Yes, that is entirely true!  As I said, in small batches it is relatively easy to keep a consistent and thoroughly mixed dry cure consistent.

But, when curing 200 or 300 bellies at a time, it isn't as easy.  And, Kutas reverts to wet-brining anyways like a combination curing, using the moisture drawn from the meat plus adding " ...1¼ lbs of mix per 1 gallon of water", so it ends up the same anyways.  We processed 4-600 lbs of bellies a week on a normal week, as much as 2,000 - 3,000 lbs a week during holidays, so wet-brining was the most efficient.  You could stack 30-35 bellies in a 55 gal drum, and we'd average 2 - 4 drums a week.  Curing was one thing, that was simple.  It was taking them out, 1 by 1 with a long meat hook, yanking them as fast as you can, tossing into a truck, rolling into the processing room, driving a bacon hook on each and loading into the smokehouse for 1 or 2 smokehouses full for the next day smoking, shutting them off at closing, going down after supper when the store was closed, unloading into the drip room, and pulling and loading up another 1 or 2 smokehouses for the next day, lol.

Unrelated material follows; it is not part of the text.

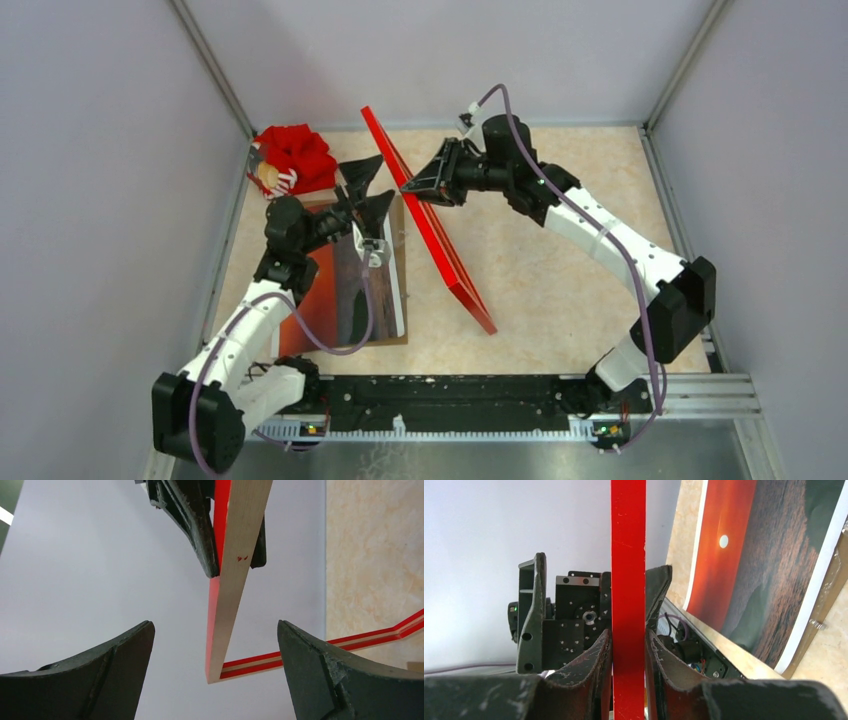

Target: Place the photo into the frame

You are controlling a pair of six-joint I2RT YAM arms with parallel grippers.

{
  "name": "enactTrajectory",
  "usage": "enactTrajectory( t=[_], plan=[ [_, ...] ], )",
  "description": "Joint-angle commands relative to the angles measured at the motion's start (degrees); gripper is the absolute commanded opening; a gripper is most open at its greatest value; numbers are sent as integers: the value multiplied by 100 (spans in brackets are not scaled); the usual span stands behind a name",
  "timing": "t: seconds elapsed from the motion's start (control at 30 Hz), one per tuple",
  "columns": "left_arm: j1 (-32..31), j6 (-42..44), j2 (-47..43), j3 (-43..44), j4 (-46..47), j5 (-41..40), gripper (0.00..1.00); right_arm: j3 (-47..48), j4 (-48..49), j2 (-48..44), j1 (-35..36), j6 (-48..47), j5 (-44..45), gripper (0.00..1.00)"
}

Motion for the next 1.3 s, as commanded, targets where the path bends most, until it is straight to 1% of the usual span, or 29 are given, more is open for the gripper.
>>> enactTrajectory(
  t=[0.0, 0.13, 0.2, 0.33, 0.4, 0.43, 0.47, 0.5, 0.53, 0.57, 0.63, 0.7, 0.77, 0.83, 0.97, 1.1, 1.17, 1.27],
  plan=[
    [-206, 1023, 268, 153, 368, 276, 98, -103, 758, -170, -6, 275, -285, 0],
    [-390, 1832, 515, 423, -268, 177, 91, -300, 848, -218, -22, 320, -360, 0],
    [-422, 2145, 632, 470, -445, 150, 87, -402, 875, -280, -46, 320, -376, 0],
    [-512, 2269, 867, 472, -187, 41, 72, -611, 927, -424, -139, 353, -395, 0],
    [-568, 2320, 967, 532, -203, 18, 61, -677, 917, -490, -201, 341, -394, 1],
    [-600, 2332, 1010, 565, -208, 13, 53, -685, 884, -514, -226, 315, -390, 6],
    [-635, 2353, 1044, 596, -215, 22, 47, -699, 829, -552, -257, 267, -374, 15],
    [-665, 2389, 1089, 629, -218, 21, 42, -689, 750, -584, -296, 196, -346, 25],
    [-683, 2414, 1129, 676, -217, 28, 39, -665, 607, -616, -327, 104, -301, 37],
    [-719, 2410, 1179, 740, -236, 17, 37, -601, 433, -646, -361, -49, -233, 46],
    [-754, 2428, 1261, 925, -406, 20, 35, -243, -250, -671, -390, -598, 47, 59],
    [-777, 2478, 1340, 1119, -659, 26, 34, 303, -1195, -616, -387, -1394, 525, 66],
    [-790, 2523, 1411, 1233, -773, 36, 32, 778, -2087, -566, -367, -2235, 992, 76],
    [-809, 2544, 1489, 1324, -837, 72, 32, 1051, -2697, -601, -282, -2724, 1468, 78],
    [-880, 2625, 1720, 1518, -925, 99, 36, 1337, -3333, -678, 9, -3272, 2168, 78],
    [-1035, 2790, 2024, 1726, -1057, 41, 41, 2183, -4237, -352, 459, -3664, 2839, 77],
    [-1120, 2809, 2152, 1818, -1045, -27, 42, 2444, -4511, -148, 578, -3769, 3119, 75],
    [-1247, 2785, 2316, 1970, -1076, -151, 41, 2603, -4623, -71, 632, -3845, 3216, 72]
  ],
)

This is a modern hook; the one we used was the same length (17") but had a knob end, much harder to hang on to, and if you didn't have hold of the belly enough, it would rip out of the meat and you'd bang the knob end into your skull, lol!  Had that happen more than once, lol!


----------



## diggingdogfarm

There's more than one way to skin a cat. :biggrin:
My family dry cured for generations in the shop.

~Martin


----------



## dedalus

Thanks for all the advice ...I found myself salivating at the image of 55 gallon drums stuffed with curing belly! I think I will put together a good medium size container of cure enough for a few months of bacon at a time. That way all I will have to do is coat the belly and shake it off and with my reliable Amazing smoker making bacon just got so easy I might just give up other meats.


----------



## peterjohny

Got so  many good ideas here, surely looking forward to strategies in my current ones.


----------



## gersus

I can't imagine smoking that many bellies! I think I'd get tired of it after a while.


----------



## diesel

I have measured out the cure for each belly.  It does take more time that is for sure.  I have a batch curing now, about 15 lbs.  I am trying the salt box method.  I have the bellies in 2.5 lb. ziblock bags.  I have been rubbing my meat (LOL) every night and it seems to be curing correctly.

Just my 2 cents.


----------